__DATA SHOWN__
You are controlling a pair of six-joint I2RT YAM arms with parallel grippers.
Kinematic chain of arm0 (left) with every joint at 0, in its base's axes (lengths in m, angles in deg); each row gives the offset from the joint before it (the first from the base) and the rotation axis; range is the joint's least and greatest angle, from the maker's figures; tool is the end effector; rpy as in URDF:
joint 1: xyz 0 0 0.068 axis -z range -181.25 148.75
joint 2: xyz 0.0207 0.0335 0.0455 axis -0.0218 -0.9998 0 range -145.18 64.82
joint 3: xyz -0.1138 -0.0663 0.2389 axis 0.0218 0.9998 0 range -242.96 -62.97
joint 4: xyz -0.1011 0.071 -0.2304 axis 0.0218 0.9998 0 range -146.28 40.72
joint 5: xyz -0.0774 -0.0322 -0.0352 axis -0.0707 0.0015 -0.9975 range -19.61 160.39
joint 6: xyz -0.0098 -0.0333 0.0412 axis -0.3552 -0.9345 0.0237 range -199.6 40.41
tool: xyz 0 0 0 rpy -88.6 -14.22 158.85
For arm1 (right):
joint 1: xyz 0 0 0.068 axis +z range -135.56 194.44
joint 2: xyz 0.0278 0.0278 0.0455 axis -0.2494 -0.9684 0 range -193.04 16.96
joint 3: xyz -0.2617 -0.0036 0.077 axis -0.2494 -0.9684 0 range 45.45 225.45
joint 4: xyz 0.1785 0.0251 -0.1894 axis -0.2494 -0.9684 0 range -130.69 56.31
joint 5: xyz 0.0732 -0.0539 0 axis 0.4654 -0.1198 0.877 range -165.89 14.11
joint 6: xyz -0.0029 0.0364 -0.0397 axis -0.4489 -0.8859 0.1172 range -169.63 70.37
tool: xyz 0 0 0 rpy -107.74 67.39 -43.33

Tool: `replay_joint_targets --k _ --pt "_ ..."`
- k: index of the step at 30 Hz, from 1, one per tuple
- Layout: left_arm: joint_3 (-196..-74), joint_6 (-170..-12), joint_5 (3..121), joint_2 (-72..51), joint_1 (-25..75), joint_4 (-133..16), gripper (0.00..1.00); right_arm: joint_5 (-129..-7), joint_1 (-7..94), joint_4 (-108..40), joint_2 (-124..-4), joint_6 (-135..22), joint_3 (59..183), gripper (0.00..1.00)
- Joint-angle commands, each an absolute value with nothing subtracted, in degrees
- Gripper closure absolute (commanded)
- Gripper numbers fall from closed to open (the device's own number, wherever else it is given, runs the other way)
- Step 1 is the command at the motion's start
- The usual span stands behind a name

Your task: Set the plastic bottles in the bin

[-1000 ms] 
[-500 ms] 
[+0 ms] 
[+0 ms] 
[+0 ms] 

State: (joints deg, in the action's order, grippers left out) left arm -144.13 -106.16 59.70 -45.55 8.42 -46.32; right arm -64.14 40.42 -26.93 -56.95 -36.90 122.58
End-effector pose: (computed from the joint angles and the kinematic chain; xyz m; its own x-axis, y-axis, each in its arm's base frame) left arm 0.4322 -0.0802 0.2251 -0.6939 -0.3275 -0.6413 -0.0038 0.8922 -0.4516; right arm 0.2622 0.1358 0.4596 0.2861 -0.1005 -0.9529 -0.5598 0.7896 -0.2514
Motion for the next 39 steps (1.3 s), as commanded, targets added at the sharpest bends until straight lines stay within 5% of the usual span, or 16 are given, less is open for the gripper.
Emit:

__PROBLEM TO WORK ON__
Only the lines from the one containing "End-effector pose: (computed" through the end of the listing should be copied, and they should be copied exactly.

__EXPECTED ANSWER__
End-effector pose: (computed from the joint angles and the kinematic chain; xyz m; its own x-axis, y-axis, each in its arm's base frame) left arm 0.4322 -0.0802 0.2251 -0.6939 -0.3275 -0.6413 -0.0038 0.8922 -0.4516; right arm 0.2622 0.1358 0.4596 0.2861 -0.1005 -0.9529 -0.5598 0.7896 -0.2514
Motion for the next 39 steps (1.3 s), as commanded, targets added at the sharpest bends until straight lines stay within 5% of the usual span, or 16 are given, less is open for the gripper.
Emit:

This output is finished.